◆ **What you are asked to do**: The expected result is an exact restatement of the data, free of pictures.

◆ **Recorded data**:
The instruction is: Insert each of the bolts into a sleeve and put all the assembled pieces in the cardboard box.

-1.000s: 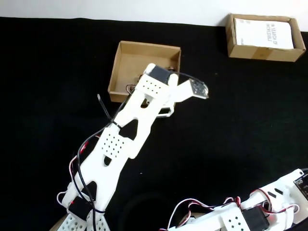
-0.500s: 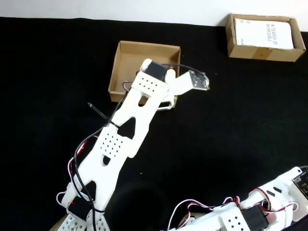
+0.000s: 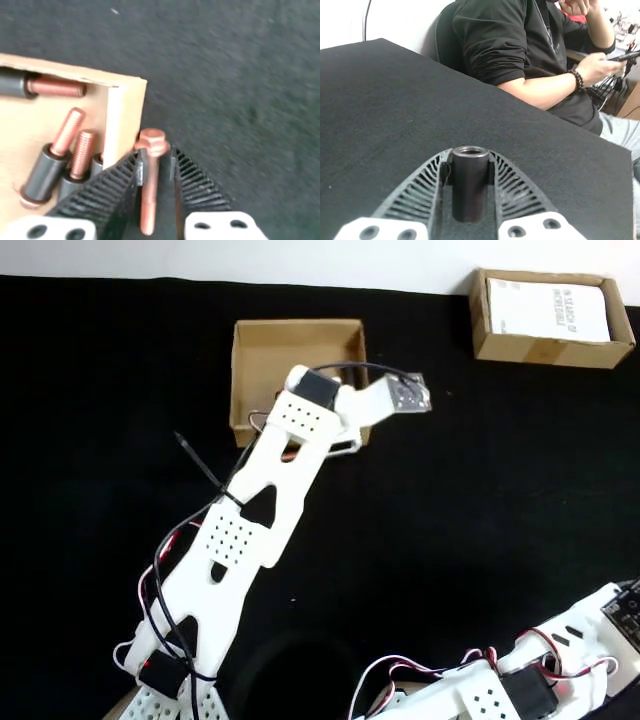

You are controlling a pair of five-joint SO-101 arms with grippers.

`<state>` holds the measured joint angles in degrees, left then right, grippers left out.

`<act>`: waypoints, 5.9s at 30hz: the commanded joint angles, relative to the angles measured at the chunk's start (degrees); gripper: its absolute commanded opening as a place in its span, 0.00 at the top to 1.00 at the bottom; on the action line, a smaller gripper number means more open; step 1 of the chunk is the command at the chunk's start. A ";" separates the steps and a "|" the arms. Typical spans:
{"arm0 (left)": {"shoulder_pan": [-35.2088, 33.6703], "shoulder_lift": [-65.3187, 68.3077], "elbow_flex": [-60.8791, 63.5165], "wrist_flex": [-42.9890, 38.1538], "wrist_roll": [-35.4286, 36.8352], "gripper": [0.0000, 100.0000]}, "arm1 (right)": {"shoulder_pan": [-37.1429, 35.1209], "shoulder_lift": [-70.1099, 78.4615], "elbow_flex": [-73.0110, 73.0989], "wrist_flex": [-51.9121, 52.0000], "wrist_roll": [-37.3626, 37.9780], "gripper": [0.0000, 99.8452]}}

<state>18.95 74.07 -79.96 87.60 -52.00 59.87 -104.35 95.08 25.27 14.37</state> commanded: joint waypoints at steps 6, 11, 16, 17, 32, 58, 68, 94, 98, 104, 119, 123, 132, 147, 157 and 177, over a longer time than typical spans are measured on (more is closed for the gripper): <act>-2.51 0.57 -1.54 5.45 -10.11 0.88 | -0.66 -0.66 2.24 -1.27 1.23 0.99; -3.38 -0.66 -1.36 7.56 -11.08 0.88 | -0.66 -0.66 2.15 -1.27 1.49 0.99; -5.05 -0.40 -1.10 12.48 -11.16 0.88 | -0.57 -0.48 -0.04 -1.27 1.49 0.99; -5.76 0.04 -1.10 12.57 -11.16 0.88 | -0.66 -0.40 -0.57 -1.19 1.49 0.99; -4.09 0.75 -1.45 12.40 -11.08 0.88 | -0.66 -0.48 -2.42 -0.84 1.58 0.99; -6.55 0.48 -1.45 1.32 1.67 0.87 | -2.86 -0.66 -3.82 -0.84 5.54 0.99; -6.11 0.84 -1.19 3.69 8.97 0.85 | -2.77 -0.66 -4.62 -0.84 5.63 0.99; -5.41 -10.24 -13.93 13.89 18.29 0.99 | -7.87 -0.57 -12.09 11.03 -1.76 0.99; -5.58 -18.42 -13.76 13.89 20.04 0.99 | -11.74 -0.66 -14.02 16.66 -7.56 0.99; -4.62 -30.11 -13.67 14.07 32.35 0.99 | -20.97 -0.66 -22.55 32.84 -16.35 0.99; -12.09 -70.46 9.71 14.15 35.25 0.99 | -58.59 -0.48 -42.15 55.16 -14.33 0.99; -10.51 -88.13 32.31 13.80 35.25 0.99 | -59.38 -0.13 -42.59 54.64 -14.33 0.99; -0.22 -115.91 72.40 0.79 35.25 0.99 | -59.38 -0.13 -36.70 37.23 -14.68 0.99; 7.34 -141.49 130.51 -61.54 39.30 0.99 | -80.04 0.22 -30.37 32.13 -14.77 0.99; 7.25 -133.76 124.35 -63.56 65.32 0.99 | -83.74 5.93 -25.54 24.40 -14.51 0.99; 15.08 -116.00 111.60 -63.56 71.12 0.99 | -83.56 8.48 -22.90 17.98 -14.42 0.99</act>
<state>31.52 -42.15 34.51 25.45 18.77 -23.47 -96.26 72.40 44.53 -0.57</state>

◆ **Response below**:
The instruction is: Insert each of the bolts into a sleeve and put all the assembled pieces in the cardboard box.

-1.000s: 
-0.500s: 
+0.000s: 

You are controlling a pair of five-joint SO-101 arms with grippers.

`<state>` holds the measured joint angles in degrees, left then right, grippers left out.

`<act>`: waypoints, 5.9s at 30hz: the commanded joint angles, relative to the angles measured at the chunk's start (degrees); gripper: its absolute commanded opening as a place in its span, 0.00 at the top to 1.00 at the bottom; on the action line, a smaller gripper number means more open; step 1 of the chunk is the command at the chunk's start. A ";" separates the steps and a "|" the arms. Typical spans:
{"arm0 (left)": {"shoulder_pan": [-35.2088, 33.6703], "shoulder_lift": [-65.3187, 68.3077], "elbow_flex": [-60.8791, 63.5165], "wrist_flex": [-42.9890, 38.1538], "wrist_roll": [-35.4286, 36.8352], "gripper": [0.0000, 100.0000]}, "arm1 (right)": {"shoulder_pan": [-37.1429, 35.1209], "shoulder_lift": [-70.1099, 78.4615], "elbow_flex": [-73.0110, 73.0989], "wrist_flex": [-51.9121, 52.0000], "wrist_roll": [-37.3626, 37.9780], "gripper": [0.0000, 99.8452]}}

<state>18.95 74.07 -79.96 87.60 -52.00 59.87 -104.35 95.08 25.27 14.37</state> commanded: joint waypoints at steps 6, 11, 16, 17, 32, 58, 68, 94, 98, 104, 119, 123, 132, 147, 157 and 177, over a longer time than typical spans are measured on (more is closed for the gripper): <act>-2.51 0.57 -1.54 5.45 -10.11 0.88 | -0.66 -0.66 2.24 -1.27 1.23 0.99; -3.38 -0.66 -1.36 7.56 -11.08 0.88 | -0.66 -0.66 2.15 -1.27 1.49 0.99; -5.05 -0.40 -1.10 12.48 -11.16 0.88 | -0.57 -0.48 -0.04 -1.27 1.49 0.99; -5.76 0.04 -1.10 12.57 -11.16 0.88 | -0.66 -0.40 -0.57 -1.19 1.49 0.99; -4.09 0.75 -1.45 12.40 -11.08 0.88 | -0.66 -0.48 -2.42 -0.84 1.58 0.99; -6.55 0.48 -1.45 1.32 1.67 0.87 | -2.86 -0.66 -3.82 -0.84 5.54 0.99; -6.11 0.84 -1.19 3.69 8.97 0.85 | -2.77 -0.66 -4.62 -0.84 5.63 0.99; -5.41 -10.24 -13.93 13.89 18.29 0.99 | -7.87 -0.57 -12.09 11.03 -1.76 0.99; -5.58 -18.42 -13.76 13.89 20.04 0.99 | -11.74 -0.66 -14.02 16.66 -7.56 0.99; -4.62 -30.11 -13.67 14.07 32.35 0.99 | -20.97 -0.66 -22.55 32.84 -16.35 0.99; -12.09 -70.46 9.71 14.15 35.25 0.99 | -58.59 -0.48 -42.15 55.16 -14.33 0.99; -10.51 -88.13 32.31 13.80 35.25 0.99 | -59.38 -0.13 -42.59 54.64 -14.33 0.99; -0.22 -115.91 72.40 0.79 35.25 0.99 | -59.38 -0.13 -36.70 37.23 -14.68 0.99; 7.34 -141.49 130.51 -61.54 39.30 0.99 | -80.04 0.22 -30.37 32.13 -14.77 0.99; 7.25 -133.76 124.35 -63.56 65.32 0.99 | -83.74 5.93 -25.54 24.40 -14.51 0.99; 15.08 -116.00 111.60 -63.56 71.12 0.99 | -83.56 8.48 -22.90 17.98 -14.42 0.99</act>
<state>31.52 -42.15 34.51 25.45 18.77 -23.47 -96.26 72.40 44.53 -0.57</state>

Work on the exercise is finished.